Sunday, 25 November 2012

Long Melford Parish Church & Village

Before leaving Melford Hall behind let's look at a little of the village before moving on


This photograph of Long Melford church was taken from the grounds of Kentwell House (a few posts ago) and Melford Hall (last posts) is almost opposite across the green so it is certainly a village with plenty to see




Holy Trinity church is one of the great Suffolk 'wool churches' built almost entirely in the 15th century at a time of growing prosperity among the local cloth merchants
it was completed in 1484


On the way into the church grounds we pass this interesting building with lots of chimneys which I understand was once a hospital









Long Melford has been a busy village since Tudor times
here we see the very modern interior of a boutique
with the outside maintaining it's ancient exterior 



There are excellent restaurants and shops and above we see the Bull Inn in Hall street, one of the longest village high streets in the country 

 For those interested in the ancient history go to this link as it dates back to 8,000BC

http://www.longmelford.co.uk/The%20Village/History/
If this link does not work then click on this link 
and click on village history on the left sidebar
definitely worth it - I found it fascinating and informative


15 comments:

Terri said...

Now you're on to towns I recognize the names. Melford, Lakenheath, and Bury St. Edmunds is the area we saw when we visited our son and his family when they were stationed there at the RAF base. We went to visit Grimes Graves nearby, a 4,000 year old flint mining area. We also saw the remains of the abbey at Bury St. Edmunds.
(I'm reading a book about Queen Boudicca called Dreaming the Eagle by Manda Scott. Thank you for the link. It was very interesting, and gives me an idea of the local area in the book.) Love your blog!
Hugs

Priscilla said...

I love all the antiques shops over there in L.M..

Needled Mom said...

OMGoodness....look at that stunning "wool church"!!! That is gorgeous!

The town li stunning too. I love the look of the colorful hollyhocks against the buildings.

Vee said...

Barbara, I distinctly remember being here reading this post. I even read the history, which is very ancient indeed, but somewhere along the way, I didn't return to leave a comment. Or, if I did, which is somewhat possible I suppose, you can remove this one. I wondered about all those chimneys at the hospital and then thought that that was probably their way of keeping things warm and more comfortable for the sick. I hope that's so anyway.

Grayseasailor said...

Cathedrals/churches can be such amazing structures! I am drawn to meditate on the awesomeness of God even just by seeing a photo of one like you feature in this post! Thanks for the links to the history sites as well, Barbara :) Gracie

Elizabeth said...

Dear Barbara,
As ever I l loved my little tour.
Had not heard of the Beatrix Potter connection.
Also love the idea of sitting comfortably in a stately home (post below).
It looked sunny in the photos so I guessed they were taken in the summer!
All best wishes.

I'm mostly known as 'MA' said...

I love history and to be in a place that goes back in years that far would be wonderful. Living in the US we have nothing to compare. I do enjoy all the pictures and thank you once again.

Linda Metcalf said...

On our tours in the UK we have always been lucky enough that we were taken to the churches and cathedrals in every city and willage we visited. These old churches are so beautiful and full of history . You are a very lucky lady to live with such history on a daily basis. I'm very envious!

CherryPie said...

I am not sure if my comment posted, Blogger through a wobbly so I will try again.
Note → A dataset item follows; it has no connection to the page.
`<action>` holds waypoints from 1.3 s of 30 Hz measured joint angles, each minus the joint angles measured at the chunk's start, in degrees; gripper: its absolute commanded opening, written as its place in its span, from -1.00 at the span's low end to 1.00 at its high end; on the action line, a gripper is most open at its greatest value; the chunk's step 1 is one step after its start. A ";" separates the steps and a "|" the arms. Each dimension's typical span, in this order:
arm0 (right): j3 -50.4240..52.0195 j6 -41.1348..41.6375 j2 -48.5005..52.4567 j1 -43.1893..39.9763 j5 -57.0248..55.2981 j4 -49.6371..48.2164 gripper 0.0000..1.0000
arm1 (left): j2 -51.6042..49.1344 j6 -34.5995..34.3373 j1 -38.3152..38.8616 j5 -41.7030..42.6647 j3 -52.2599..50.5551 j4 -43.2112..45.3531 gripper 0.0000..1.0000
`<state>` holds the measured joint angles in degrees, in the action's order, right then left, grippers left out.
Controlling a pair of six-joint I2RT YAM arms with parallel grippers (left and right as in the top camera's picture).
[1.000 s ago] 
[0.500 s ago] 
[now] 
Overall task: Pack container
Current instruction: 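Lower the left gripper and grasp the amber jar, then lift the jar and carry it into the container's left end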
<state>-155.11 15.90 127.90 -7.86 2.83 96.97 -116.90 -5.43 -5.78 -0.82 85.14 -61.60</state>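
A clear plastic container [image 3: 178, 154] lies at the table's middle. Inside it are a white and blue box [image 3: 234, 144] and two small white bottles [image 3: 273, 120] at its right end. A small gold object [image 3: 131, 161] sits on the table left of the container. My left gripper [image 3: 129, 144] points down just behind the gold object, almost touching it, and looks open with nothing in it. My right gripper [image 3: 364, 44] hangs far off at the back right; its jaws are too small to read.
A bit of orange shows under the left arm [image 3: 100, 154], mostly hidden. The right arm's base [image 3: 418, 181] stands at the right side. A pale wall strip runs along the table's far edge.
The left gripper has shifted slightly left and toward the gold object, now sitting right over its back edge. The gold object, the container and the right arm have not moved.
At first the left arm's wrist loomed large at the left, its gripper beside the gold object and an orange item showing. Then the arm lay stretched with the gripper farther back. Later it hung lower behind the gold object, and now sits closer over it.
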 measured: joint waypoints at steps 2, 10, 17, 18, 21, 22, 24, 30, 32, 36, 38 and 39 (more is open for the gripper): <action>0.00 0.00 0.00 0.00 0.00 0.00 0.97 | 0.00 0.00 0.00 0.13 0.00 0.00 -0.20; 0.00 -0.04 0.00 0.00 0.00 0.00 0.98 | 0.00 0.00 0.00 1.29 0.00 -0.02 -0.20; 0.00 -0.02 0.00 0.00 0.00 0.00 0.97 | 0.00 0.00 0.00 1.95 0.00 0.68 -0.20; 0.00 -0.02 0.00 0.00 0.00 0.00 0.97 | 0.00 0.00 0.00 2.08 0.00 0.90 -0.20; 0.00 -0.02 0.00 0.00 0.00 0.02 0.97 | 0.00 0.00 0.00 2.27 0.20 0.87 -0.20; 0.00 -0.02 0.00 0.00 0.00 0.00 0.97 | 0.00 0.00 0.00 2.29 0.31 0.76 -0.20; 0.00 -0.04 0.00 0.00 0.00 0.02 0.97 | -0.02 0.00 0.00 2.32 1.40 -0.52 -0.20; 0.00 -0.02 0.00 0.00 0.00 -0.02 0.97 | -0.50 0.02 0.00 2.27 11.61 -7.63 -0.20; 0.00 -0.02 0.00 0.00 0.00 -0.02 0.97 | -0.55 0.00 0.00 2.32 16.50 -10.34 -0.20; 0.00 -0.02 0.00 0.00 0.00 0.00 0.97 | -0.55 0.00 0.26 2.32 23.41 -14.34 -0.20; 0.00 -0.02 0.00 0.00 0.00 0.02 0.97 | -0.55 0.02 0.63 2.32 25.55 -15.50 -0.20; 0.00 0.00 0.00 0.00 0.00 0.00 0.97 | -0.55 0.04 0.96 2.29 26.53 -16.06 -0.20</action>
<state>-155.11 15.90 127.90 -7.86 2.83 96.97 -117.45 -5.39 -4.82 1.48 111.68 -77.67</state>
The village looks really interesting and the stained glass windows are fabulous.

Lorrie Orr said...

What a beautiful church. I'm glad the wool merchants put some of their profits into this building where God was worshipped and glorified and continues to be so (I hope).
There is a small town in Saskatchewan named Melford. I wonder if it was so named by a homesick Englishman.

Trisha said...

What rich history, thank you so much for sharing. Have a great week.

Lori Zehr said...

Barbara: The architecture and gardens of your country never cease to amaze me! This post was gorgeous! I love the hollyhocks in the one picture--they are a favorite flower of mine! Thank you for the beautiful pictures.

Tracey Steele@Breathing English Air said...

Another very pretty village, Barbara. The church is particularly impressive, with all of those windows, and the detail around the altar. It is interesting seeing the contrast between the modern and the ancient in the shop.
Thank you for all the kind comments you left on my blog.Your visits are very much appreciated.

Cheri said...

Beautiful shot, the church is so pretty.

Sara said...

That is a lovely church; I enjoyed walking around inside via your photos. Its rather refreshing, also, to see all the summertime flowers now that summer has past.